#### Problem details:
Write out the data below in full. Keep it exact.

Source records
[Start of Attachment]

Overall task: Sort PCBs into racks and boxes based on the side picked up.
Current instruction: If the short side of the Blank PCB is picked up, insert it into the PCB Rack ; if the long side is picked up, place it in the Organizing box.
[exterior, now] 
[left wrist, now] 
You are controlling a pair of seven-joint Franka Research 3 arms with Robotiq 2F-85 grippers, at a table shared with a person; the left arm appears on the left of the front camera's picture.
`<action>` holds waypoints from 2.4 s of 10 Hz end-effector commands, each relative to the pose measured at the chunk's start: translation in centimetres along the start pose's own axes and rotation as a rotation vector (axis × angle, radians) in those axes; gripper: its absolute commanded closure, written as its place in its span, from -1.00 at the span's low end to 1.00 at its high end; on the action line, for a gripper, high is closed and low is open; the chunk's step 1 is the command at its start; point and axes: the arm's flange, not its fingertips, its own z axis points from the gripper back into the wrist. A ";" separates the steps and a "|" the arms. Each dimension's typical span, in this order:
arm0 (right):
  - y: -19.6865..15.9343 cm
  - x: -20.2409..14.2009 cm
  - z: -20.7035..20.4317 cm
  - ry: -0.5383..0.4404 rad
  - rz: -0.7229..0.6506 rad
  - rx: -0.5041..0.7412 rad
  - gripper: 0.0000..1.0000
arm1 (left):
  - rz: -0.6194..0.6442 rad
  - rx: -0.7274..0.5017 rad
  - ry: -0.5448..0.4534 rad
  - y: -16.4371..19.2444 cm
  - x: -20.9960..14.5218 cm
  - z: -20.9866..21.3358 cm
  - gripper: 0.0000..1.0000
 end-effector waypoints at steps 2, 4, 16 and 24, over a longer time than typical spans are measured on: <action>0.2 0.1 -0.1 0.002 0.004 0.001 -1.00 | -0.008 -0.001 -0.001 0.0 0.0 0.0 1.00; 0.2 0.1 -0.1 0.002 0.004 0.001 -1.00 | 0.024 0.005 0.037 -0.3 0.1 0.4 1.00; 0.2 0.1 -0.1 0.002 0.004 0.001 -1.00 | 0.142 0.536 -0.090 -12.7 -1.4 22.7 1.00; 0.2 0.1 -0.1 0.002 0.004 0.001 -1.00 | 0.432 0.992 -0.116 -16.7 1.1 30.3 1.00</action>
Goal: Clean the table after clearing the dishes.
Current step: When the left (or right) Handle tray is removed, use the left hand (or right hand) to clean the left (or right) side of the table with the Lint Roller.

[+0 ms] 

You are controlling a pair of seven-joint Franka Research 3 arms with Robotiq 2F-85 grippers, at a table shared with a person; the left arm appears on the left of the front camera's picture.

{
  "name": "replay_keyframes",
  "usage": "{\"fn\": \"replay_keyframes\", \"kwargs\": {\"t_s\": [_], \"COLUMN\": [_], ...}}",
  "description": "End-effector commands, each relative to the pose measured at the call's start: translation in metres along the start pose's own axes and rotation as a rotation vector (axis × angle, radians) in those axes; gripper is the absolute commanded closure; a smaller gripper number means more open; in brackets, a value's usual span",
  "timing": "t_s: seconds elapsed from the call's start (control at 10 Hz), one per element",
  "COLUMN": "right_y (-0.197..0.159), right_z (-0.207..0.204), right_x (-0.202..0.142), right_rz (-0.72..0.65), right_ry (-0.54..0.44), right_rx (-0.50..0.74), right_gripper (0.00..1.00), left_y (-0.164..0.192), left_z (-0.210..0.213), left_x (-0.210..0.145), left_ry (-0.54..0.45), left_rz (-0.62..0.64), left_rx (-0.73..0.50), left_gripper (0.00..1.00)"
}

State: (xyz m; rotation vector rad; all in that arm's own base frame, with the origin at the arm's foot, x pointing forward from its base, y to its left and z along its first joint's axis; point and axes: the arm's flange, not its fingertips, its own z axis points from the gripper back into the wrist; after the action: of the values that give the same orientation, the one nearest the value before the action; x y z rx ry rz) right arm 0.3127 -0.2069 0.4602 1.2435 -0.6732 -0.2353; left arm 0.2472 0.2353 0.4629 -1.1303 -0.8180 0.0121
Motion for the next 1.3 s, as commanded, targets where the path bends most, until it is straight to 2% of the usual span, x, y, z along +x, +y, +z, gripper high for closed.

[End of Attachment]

#### Output of the task:
Overall task: Sort PCBs into racks and boxes based on the side picked up.
Current instruction: If the short side of the Blank PCB is picked up, insert it into the PCB Rack ; if the long side is picked up, place it in the Organizing box.
[exterior, now] 
[left wrist, now] 
You are controlling a pair of seven-joint Franka Research 3 arms with Robotiq 2F-85 grippers, at a table shared with a person; the left arm appears on the left of the front camera's picture.
`<action>` holds waypoints from 2.4 s of 10 Hz end-effector commands, each relative to the pose measured at the chunk's start: translation in centimetres along the start pose's own axes and rotation as a rotation vector (axis × angle, radians) in those axes; gripper: its absolute commanded closure, written as its place in its span, from -1.00 at the span's low end to 1.00 at its high end; on the action line, for a gripper, high is closed and low is open; the chunk's step 1 is the command at its start; point and axes: the arm's flange, not its fingertips, its own z axis points from the gripper back into the wrist. A ";" separates the steps and a "|" the arms. Each dimension's typical span, in this order:
arm0 (right):
  - y: -19.6865..15.9343 cm
  - x: -20.2409..14.2009 cm
  - z: -20.7035..20.4317 cm
  - ry: -0.5383..0.4404 rad
  - rz: -0.7229..0.6506 rad
  - rx: -0.5041..0.7412 rad
  - gripper: 0.0000..1.0000
arm1 (left):
  - rz: -0.6194..0.6442 rad
  - rx: -0.7274..0.5017 rad
  - ry: -0.5448..0.4534 rad
  - y: -16.4371..19.2444 cm
  - x: -20.9960..14.5218 cm
  - z: -20.9866..21.3358 cm
  - gripper: 0.0000..1.0000
 end-effector waypoints at steps 2, 4, 16 and 24, over a longer time than typical spans are measured on: <action>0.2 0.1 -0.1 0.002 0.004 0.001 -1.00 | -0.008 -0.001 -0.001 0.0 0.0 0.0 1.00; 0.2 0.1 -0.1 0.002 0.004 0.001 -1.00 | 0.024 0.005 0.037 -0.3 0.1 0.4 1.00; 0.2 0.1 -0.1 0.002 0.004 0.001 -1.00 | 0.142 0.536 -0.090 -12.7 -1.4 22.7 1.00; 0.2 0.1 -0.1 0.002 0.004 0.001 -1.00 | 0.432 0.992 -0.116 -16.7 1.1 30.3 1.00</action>
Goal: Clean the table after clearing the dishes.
Current step: When the left (or right) Handle tray is removed, use the left hand (or right hand) to clean the left (or right) side of the table with the Lint Roller.

[+0 ms] 

You are controlling a pair of seven-joint Franka Research 3 arms with Robotiq 2F-85 grippers, at a table shared with a person; the left arm appears on the left of the front camera's picture.

{
  "name": "replay_keyframes",
  "usage": "{\"fn\": \"replay_keyframes\", \"kwargs\": {\"t_s\": [_], \"COLUMN\": [_], ...}}",
  "description": "End-effector commands, each relative to the pose measured at the call's start: translation in metres along the start pose's own axes and rotation as a rotation vector (axis × angle, radians) in those axes; gripper is the absolute commanded closure; a smaller gripper number means more open; in brackets, a value's usual span",
  "timing": "t_s: seconds elapsed from the call's start (control at 10 Hz), one per element",
  "COLUMN": "right_y (-0.197..0.159), right_z (-0.207..0.204), right_x (-0.202..0.142), right_rz (-0.72..0.65), right_ry (-0.54..0.44), right_rx (-0.50..0.74), right_gripper (0.00..1.00), left_y (-0.164..0.192), left_z (-0.210..0.213), left_x (-0.210..0.145), left_ry (-0.54..0.45), left_rz (-0.62..0.64), left_rx (-0.73..0.50), left_gripper (0.00..1.00)"
}

State: (xyz m; rotation vector rad; all in that arm's own base frame, with the origin at the arm's foot, x pointing forward from its base, y to its left and z along its first joint's axis; point and axes: the arm's flange, not its fingertips, its own z axis points from the gripper back into the wrist; after the action: of the values that give the same orientation, the one nearest the value before the action; x y z rx ry rz) right arm 0.3127 -0.2069 0.4602 1.2435 -0.6732 -0.2353; left arm 0.2472 0.2353 0.4629 -1.1303 -0.8180 0.0121
Motion for the next 1.3 s, as commanded, targets where the path bends most, until it is straight to 2% of the usual span, x, y, z along +x, +y, +z, gripper high for closed.

This completes the output for the exercise.